### Exercise aim
Could you output each line below precisely as it stands, without the images?

### Exercise data
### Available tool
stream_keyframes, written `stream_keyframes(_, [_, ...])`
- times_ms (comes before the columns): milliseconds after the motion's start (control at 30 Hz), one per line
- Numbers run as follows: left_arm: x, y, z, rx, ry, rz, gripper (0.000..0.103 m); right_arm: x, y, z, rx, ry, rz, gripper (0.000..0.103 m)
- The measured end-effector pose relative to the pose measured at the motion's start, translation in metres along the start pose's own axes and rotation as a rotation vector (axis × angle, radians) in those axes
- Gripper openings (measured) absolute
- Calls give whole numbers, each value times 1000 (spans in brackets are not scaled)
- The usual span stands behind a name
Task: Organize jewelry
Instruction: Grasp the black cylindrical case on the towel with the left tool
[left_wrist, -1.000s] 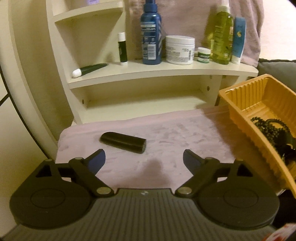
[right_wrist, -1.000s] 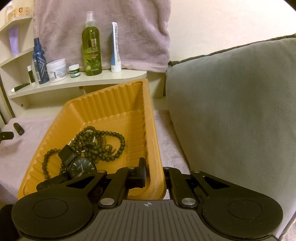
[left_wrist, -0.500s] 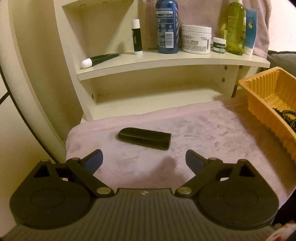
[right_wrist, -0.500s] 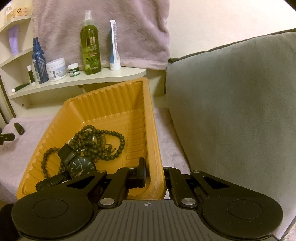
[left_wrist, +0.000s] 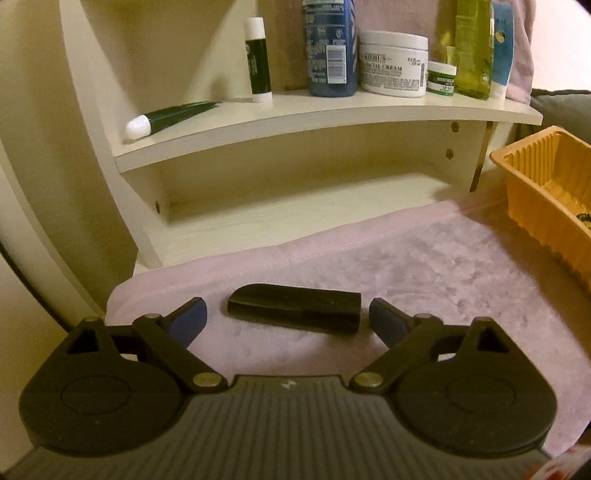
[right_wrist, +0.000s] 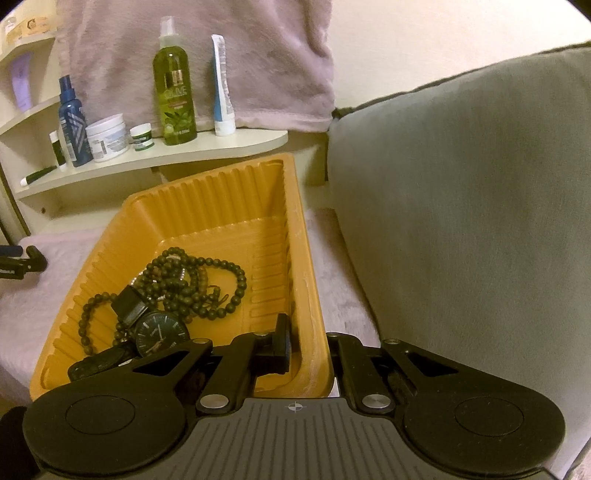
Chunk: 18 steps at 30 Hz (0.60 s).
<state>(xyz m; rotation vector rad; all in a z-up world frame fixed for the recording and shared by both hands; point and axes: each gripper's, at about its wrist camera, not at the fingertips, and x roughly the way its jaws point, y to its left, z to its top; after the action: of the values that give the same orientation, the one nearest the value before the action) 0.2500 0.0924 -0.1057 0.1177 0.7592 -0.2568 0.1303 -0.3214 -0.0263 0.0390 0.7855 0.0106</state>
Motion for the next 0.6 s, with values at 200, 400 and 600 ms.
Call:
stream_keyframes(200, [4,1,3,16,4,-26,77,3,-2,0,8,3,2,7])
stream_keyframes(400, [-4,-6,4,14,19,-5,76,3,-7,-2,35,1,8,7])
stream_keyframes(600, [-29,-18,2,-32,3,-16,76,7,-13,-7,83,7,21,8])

### Your solution
### Available tool
stream_keyframes, written `stream_keyframes(_, [_, ...])`
- times_ms (comes before the columns): milliseconds after the motion's start (control at 30 Hz), one per line
- Numbers run as follows: left_arm: x, y, z, rx, ry, rz, gripper (0.000..0.103 m); right_arm: x, y, z, rx, ry, rz, gripper (0.000..0.103 m)
- The measured end-effector pose relative to the pose measured at the motion's start, translation in metres along the start pose's own axes and rotation as a rotation vector (axis × angle, radians) in those axes
- Gripper openings (measured) absolute
- Calls give whole numbers, each value times 1000 (spans in brackets are not scaled)
- The usual span stands behind a name
Task: Organize jewelry
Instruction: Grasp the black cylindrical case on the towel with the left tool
[left_wrist, -1.000s] 
[right_wrist, -1.000s] 
[left_wrist, -0.500s] 
[right_wrist, -0.500s] 
[left_wrist, +0.000s] 
[right_wrist, +0.000s] 
Chunk: 18 steps at 30 Hz (0.60 s).
<state>(xyz m; rotation vector rad; all in a z-up world frame fixed for the recording and shared by both hands; point and axes: each gripper's, at about its wrist camera, not at the fingertips, and x roughly the way its jaws point, y to its left, z to its top; after the action: of the values that give the same orientation, the one nearest the value before the action) 0.2500 0.0924 -0.1057 0.1177 0.7592 -0.2568 0.1303 -0.3214 -0.0263 0.0390 0.7855 0.0106</state>
Motion for the next 0.6 s, with values at 200, 400 and 600 ms.
Call:
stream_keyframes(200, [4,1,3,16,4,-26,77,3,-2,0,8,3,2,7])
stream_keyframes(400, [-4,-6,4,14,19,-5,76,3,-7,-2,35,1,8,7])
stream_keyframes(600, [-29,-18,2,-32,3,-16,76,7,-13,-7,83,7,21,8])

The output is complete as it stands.